=== Assignment ===
From the records below, transcribe only the lines running from the one with "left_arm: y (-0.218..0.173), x" through the one with "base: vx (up". Keep both of those end lines.

━━━━━━

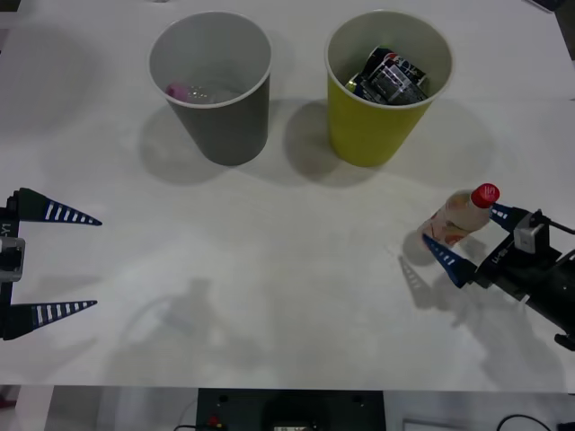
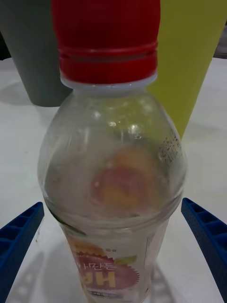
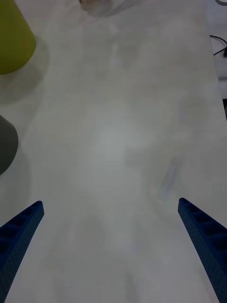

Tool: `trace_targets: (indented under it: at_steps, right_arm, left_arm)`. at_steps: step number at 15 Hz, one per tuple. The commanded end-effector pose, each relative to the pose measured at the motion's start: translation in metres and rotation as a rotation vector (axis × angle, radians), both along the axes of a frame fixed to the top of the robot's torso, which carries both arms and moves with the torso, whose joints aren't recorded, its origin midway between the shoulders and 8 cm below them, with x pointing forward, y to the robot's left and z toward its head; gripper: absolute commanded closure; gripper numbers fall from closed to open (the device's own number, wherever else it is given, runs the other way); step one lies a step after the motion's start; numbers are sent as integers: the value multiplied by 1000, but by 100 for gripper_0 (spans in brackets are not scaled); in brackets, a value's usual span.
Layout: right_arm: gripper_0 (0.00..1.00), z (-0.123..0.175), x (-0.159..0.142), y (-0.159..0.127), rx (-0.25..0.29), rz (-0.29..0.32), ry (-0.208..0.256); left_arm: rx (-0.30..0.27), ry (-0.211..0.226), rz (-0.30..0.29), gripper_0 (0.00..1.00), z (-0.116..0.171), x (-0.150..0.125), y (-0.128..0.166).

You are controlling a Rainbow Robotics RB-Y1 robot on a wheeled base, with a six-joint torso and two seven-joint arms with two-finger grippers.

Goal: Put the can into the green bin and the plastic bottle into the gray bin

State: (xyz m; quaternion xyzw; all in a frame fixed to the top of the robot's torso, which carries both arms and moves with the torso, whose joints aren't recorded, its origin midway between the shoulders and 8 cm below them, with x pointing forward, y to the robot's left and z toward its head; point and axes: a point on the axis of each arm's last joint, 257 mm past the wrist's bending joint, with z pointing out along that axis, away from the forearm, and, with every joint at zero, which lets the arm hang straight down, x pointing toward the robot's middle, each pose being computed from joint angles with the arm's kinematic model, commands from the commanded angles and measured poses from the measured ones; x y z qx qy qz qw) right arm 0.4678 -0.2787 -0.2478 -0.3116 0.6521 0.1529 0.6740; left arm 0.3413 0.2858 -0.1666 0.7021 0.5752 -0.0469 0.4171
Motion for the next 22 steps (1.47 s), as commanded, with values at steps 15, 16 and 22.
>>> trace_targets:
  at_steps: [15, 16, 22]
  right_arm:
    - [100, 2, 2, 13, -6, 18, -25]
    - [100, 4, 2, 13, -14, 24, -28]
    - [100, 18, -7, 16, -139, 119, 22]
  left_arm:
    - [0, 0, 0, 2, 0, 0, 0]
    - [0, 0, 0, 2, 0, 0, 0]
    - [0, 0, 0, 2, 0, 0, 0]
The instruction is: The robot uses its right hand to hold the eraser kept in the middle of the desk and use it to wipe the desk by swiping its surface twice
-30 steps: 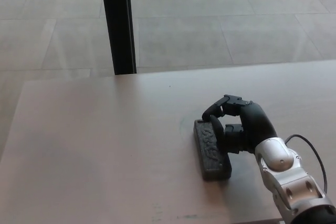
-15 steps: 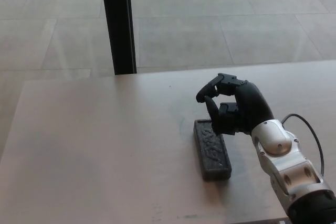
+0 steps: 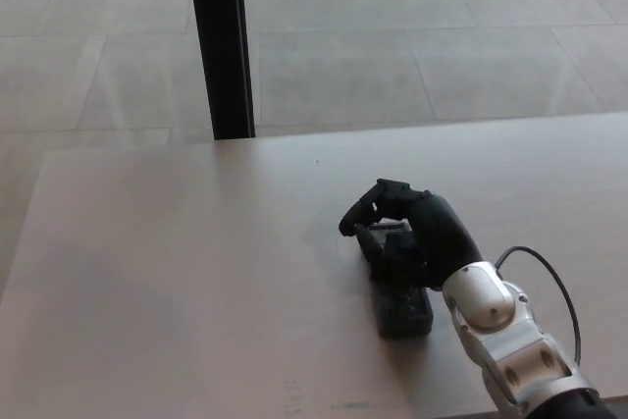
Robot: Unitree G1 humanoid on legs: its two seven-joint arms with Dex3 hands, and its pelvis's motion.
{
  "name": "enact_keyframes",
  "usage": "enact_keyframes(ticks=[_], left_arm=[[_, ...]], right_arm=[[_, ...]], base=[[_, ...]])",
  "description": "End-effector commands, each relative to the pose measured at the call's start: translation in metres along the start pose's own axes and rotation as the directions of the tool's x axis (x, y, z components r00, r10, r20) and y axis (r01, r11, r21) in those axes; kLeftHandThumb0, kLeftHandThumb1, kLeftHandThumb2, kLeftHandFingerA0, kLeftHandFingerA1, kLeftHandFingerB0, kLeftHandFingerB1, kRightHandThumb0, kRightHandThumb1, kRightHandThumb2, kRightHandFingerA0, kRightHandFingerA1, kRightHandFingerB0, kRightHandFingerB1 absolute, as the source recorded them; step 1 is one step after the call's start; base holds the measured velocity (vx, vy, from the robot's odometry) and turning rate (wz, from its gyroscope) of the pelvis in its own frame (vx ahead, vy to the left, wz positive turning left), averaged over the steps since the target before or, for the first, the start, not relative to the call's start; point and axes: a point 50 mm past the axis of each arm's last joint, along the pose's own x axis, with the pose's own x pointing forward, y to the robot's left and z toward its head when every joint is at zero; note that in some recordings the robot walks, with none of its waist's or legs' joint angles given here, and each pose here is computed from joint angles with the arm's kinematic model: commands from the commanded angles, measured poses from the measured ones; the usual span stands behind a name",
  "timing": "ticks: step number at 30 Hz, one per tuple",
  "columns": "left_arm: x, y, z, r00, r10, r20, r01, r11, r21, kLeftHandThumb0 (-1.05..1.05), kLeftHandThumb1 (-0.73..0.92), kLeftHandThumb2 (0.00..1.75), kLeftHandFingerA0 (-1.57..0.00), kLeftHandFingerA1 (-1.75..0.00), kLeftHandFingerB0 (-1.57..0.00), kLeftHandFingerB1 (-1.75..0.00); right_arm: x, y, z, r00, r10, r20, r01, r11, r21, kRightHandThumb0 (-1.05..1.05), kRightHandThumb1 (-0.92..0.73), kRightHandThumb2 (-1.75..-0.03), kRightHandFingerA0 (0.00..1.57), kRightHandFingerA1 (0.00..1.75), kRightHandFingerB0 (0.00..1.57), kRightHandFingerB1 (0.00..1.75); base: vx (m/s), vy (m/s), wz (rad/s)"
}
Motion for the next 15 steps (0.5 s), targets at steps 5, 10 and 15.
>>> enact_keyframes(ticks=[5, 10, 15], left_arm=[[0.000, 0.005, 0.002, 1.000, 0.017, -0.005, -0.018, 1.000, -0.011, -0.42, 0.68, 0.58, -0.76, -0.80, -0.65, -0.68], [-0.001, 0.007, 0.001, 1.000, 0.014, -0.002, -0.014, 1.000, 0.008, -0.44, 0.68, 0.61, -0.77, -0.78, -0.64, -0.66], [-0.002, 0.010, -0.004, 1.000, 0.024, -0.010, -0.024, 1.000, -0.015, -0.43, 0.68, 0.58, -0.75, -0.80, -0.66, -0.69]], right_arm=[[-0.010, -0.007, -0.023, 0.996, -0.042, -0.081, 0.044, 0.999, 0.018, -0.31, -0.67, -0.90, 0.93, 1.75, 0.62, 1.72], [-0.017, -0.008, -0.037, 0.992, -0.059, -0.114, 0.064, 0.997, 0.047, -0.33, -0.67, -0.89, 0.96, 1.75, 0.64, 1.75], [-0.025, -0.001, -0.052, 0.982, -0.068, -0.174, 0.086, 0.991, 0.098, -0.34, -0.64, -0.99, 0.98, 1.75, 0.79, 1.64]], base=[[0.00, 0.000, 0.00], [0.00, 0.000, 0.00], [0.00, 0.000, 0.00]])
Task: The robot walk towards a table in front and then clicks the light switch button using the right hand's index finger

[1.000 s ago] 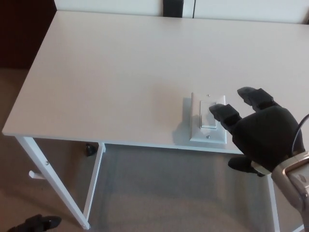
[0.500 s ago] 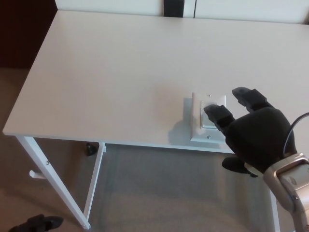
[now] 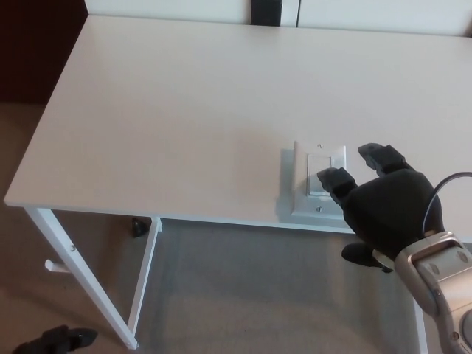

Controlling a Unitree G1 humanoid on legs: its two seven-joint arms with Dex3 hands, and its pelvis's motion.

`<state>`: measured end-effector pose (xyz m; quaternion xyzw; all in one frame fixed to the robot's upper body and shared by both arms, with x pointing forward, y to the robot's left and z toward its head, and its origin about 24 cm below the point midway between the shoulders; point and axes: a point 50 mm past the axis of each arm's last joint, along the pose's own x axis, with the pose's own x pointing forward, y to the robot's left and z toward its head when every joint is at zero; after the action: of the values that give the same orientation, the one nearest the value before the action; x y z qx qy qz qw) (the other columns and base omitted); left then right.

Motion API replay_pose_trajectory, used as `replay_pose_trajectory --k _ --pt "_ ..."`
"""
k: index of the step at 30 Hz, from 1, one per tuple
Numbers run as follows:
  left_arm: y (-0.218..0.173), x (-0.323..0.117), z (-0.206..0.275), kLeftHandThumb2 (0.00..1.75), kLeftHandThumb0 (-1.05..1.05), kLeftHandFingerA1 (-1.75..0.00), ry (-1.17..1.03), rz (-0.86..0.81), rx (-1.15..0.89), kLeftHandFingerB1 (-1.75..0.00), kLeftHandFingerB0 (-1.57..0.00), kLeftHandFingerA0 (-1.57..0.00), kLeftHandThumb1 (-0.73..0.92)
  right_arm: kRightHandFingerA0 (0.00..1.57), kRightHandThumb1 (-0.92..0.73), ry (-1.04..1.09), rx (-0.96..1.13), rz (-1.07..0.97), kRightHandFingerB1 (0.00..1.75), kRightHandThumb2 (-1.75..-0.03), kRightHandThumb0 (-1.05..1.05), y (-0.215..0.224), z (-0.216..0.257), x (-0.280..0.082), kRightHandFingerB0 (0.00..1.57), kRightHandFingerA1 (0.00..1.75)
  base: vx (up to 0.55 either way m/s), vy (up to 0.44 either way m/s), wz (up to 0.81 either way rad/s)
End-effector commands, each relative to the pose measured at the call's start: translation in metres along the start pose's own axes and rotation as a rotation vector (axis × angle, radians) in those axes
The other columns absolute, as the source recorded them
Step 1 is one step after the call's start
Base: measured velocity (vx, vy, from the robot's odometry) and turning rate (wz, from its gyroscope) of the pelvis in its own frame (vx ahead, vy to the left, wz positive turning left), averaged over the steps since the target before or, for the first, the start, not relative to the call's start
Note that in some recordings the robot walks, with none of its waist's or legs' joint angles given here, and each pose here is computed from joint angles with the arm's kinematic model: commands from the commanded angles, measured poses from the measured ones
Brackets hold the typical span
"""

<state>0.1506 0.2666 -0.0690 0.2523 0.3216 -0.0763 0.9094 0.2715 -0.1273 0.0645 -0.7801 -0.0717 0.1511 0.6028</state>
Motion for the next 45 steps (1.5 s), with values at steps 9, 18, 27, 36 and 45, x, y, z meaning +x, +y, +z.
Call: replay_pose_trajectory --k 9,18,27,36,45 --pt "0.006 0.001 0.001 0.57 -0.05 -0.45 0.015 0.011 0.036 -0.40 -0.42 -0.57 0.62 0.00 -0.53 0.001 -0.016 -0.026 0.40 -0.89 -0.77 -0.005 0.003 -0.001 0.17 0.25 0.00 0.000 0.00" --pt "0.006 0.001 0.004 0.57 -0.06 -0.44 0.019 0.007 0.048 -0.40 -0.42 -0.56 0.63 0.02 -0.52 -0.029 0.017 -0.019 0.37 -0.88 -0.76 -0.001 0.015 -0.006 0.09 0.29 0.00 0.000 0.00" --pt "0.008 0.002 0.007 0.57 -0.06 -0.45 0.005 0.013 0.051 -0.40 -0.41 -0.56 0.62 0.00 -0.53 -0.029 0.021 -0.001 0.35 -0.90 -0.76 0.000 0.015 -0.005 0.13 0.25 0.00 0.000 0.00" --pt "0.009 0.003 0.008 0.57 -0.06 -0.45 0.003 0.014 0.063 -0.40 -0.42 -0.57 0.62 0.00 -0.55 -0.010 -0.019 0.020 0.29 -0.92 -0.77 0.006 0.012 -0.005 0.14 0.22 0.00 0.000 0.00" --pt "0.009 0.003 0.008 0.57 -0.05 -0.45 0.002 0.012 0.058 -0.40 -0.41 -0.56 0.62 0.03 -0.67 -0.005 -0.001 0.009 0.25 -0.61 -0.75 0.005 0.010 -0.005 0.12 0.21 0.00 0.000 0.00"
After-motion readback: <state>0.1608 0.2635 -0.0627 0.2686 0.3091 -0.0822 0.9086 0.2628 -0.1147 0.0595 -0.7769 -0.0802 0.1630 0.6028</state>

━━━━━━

=== Response ===
  left_arm: y (-0.218..0.173), x (-0.323..0.117), z (-0.206..0.275), kLeftHandThumb2 (0.00..1.75), kLeftHandThumb0 (-1.05..1.05), kLeftHandFingerA1 (-1.75..0.00), ry (-1.17..1.03), rz (-0.86..0.81), rx (-1.15..0.89), kLeftHandFingerB1 (-1.75..0.00), kLeftHandFingerB0 (-1.57..0.00), kLeftHandFingerA0 (-1.57..0.00), kLeftHandThumb1 (-0.73..0.92)
  right_arm: kRightHandFingerA0 (0.00..1.57), kRightHandThumb1 (-0.92..0.73), ry (-1.04..1.09), rx (-0.96..1.13), rz (-1.07..0.97), kRightHandFingerB1 (0.00..1.75), kRightHandThumb2 (-1.75..-0.03), kRightHandThumb0 (-1.05..1.05), y (-0.215..0.224), z (-0.216..0.257), x (-0.280..0.082), kRightHandFingerB0 (0.00..1.57), kRightHandFingerA1 (0.00..1.75)
  base: vx (up to 0.55 either way m/s), vy (up to 0.44 either way m/s), wz (up to 0.81 either way rad/s)

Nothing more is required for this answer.